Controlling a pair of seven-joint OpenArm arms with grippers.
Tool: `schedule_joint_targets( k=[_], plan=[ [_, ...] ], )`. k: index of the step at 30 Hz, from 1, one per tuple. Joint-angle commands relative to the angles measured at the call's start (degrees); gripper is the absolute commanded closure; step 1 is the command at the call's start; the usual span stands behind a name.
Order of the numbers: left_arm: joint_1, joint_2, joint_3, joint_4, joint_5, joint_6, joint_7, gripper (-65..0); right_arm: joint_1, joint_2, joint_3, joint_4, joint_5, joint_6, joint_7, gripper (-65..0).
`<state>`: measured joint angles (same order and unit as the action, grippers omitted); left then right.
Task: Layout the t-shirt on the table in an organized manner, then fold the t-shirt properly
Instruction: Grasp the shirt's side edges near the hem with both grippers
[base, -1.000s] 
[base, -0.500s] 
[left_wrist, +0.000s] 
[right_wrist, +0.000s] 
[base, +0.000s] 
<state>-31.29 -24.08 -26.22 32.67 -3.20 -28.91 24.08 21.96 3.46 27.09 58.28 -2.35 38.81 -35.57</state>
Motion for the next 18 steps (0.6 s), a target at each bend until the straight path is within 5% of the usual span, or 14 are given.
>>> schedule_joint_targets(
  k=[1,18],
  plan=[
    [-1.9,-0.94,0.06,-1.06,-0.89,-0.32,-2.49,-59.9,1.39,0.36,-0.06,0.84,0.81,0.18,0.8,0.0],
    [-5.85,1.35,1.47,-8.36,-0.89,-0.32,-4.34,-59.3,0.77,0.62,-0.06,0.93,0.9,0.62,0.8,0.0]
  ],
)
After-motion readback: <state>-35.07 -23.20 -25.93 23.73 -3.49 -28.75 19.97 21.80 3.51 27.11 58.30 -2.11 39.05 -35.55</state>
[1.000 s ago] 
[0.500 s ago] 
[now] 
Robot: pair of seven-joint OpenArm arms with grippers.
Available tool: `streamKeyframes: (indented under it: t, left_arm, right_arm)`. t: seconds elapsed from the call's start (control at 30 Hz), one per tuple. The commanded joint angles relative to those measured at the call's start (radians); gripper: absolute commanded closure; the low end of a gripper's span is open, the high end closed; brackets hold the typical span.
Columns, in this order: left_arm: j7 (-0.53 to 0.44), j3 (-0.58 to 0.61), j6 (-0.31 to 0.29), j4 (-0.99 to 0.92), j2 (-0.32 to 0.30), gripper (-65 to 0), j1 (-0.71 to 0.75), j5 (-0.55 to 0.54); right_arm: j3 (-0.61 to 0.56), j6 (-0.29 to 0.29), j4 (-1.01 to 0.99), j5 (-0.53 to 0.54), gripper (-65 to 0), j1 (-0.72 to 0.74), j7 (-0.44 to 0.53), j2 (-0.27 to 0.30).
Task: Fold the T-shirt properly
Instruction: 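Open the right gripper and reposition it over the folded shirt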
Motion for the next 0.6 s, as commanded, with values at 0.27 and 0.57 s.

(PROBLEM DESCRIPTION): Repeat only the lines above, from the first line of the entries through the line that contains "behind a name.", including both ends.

(RESPONSE TO THE EXERCISE):
Controlling a pair of seven-joint OpenArm arms with grippers.
Tool: `schedule_joint_targets( k=[_], plan=[ [_, ...] ], )`. k: index of the step at 30 Hz, from 1, one per tuple. Joint-angle commands relative to the angles measured at the call's start (degrees); gripper is the absolute commanded closure; step 1 is the command at the call's start; the usual span stands behind a name.

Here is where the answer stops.